Nobel Prize-winning economist Amartya Sen writes "The history of multiculturalism offers a telling example of how bad reasoning can tie people up in terrible knots of their own making" in an article in the Financial Times.

ORIGINAL POST AGES LIKE WINE BELOW

Dear Internet,

Thursday, we here at the Agenda will throw our junk in the trunk and head to the Munk. We're having one of our special live on location editions, at Toronto's glamorous Munk Centre for International Studies, and the topic will be multiculturalism. When and why did Canada adopt this idea, and what have we gained from it?
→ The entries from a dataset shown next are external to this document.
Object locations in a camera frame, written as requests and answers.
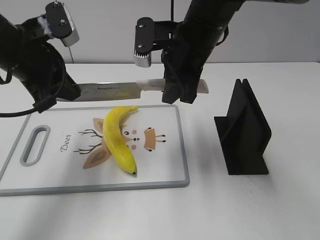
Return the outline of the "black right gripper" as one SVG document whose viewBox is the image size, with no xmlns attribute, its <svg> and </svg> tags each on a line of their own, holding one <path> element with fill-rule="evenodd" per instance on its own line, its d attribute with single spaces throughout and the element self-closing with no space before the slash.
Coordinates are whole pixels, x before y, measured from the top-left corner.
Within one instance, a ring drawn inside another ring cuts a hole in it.
<svg viewBox="0 0 320 240">
<path fill-rule="evenodd" d="M 213 49 L 225 40 L 224 21 L 162 21 L 168 32 L 161 61 L 165 85 L 161 101 L 173 104 L 180 99 L 193 104 L 203 67 Z"/>
</svg>

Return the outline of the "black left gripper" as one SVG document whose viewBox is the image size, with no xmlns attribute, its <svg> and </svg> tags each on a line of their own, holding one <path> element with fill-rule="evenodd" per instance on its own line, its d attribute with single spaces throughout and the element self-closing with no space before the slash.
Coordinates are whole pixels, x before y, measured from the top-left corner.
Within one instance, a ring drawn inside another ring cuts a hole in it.
<svg viewBox="0 0 320 240">
<path fill-rule="evenodd" d="M 60 53 L 48 43 L 49 36 L 38 19 L 28 19 L 17 27 L 22 39 L 14 76 L 30 93 L 33 106 L 53 106 L 57 98 L 73 101 L 80 97 L 80 88 L 67 73 Z"/>
</svg>

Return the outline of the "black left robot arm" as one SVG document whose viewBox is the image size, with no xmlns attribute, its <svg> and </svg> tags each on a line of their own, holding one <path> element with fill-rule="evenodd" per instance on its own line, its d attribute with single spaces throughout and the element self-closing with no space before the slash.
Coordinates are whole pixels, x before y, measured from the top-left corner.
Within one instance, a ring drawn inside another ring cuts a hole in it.
<svg viewBox="0 0 320 240">
<path fill-rule="evenodd" d="M 0 68 L 17 78 L 39 103 L 47 98 L 73 101 L 81 90 L 67 73 L 65 61 L 48 42 L 38 18 L 12 24 L 0 17 Z"/>
</svg>

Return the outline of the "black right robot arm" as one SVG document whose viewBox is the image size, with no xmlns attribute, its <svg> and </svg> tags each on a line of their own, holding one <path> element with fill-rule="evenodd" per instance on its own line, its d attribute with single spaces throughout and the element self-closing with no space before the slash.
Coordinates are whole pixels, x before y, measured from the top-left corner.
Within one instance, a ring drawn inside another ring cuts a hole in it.
<svg viewBox="0 0 320 240">
<path fill-rule="evenodd" d="M 173 32 L 172 45 L 162 51 L 165 85 L 162 102 L 192 104 L 204 65 L 228 36 L 228 25 L 243 0 L 193 0 Z"/>
</svg>

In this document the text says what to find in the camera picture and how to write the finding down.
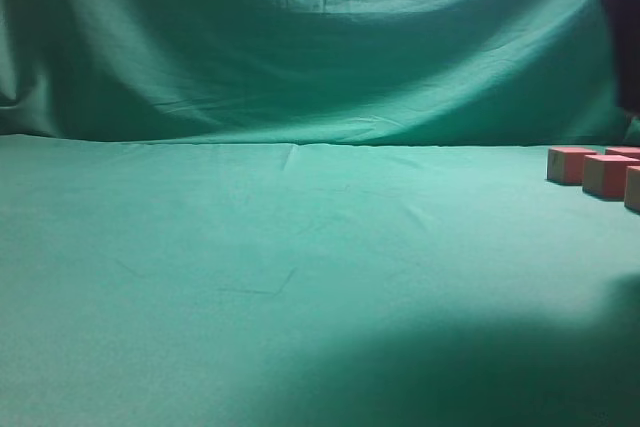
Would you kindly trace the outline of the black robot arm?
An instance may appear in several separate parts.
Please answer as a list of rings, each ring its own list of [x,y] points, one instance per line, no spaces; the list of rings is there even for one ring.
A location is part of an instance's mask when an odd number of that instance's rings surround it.
[[[618,107],[639,115],[639,0],[599,0],[611,36]]]

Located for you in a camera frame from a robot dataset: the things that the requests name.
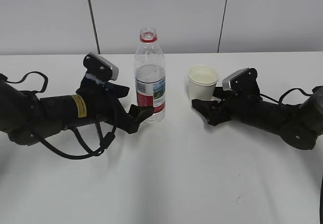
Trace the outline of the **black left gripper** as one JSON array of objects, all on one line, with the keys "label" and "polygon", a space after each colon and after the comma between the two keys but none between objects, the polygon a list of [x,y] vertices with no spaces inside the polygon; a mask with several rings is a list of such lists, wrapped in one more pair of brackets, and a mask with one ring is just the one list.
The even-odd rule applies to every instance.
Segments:
[{"label": "black left gripper", "polygon": [[119,99],[126,97],[129,91],[127,86],[84,77],[76,93],[84,99],[89,118],[117,124],[117,128],[133,134],[153,115],[154,107],[132,104],[127,113]]}]

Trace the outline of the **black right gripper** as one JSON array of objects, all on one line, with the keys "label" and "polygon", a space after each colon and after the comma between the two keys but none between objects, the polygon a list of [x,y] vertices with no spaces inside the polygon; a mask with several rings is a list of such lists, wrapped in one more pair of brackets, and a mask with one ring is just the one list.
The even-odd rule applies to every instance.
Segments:
[{"label": "black right gripper", "polygon": [[214,89],[213,97],[220,101],[193,99],[192,107],[212,126],[235,118],[240,120],[247,116],[253,103],[261,100],[256,79],[257,70],[249,69],[244,78],[238,79],[239,84],[233,91],[224,91],[222,87]]}]

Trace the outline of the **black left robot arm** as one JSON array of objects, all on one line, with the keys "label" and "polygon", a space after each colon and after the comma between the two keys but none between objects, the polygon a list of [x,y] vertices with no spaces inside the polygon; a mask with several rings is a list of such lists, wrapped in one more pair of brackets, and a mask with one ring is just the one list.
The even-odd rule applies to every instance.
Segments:
[{"label": "black left robot arm", "polygon": [[125,111],[119,99],[127,96],[129,90],[126,86],[98,84],[83,78],[74,95],[38,98],[35,91],[19,91],[1,79],[1,131],[19,145],[38,143],[27,126],[43,138],[96,121],[116,125],[133,134],[153,114],[154,107],[131,105]]}]

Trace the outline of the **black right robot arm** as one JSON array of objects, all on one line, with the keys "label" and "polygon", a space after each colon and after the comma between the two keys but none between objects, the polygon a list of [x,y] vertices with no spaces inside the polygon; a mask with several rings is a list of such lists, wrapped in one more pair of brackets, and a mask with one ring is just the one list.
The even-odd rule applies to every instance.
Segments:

Ihad a brief chat with Globe and Mail columnist John Ibbitson about this. In an essay for an upcoming book, Ibbitson writes:

"We ask only of our immigrants that they embrace the principles of liberal democracy embodied by our Constitution - which are an amalgam of English and French polticial tradition - that they abide by the laws and accept the legal philosophy underpinning those laws - again, an amalgam of common law and civil code precepts - and that they respect the uniqueness of other peoples and cultures, just as others respect them, which is the essence of Canadian multiculturalism. The overwhelmin majority of immigrant have had no difficulty living by these rules, because it was those rules, and the society that created those rules, that drew them here in the first place."

I also spoke to Binoy Thomas, editor of the Indo-Canadian newspaper Weekly Voice.

"Everybody comes [to Canada] for economic purposes, not because Canada gives us permission to eat samosas," he says. "I live in Brampton and the only place I see white people is on TV. Show me one place, one part of our lives that is improved by multiculturalism."

How will Mr. Ibbitson respond? Tune in Thursday to find out.

And, considering the largely negative response to the CBC's feel-good stranger-in-a-strange-mosque yukfest that is Little Mosque on the Prairie on this blog, just how well do you think Canada has implemented its cultural policies? What, if any, benefit have they had for the country? Are these serious policies or just window-dressing?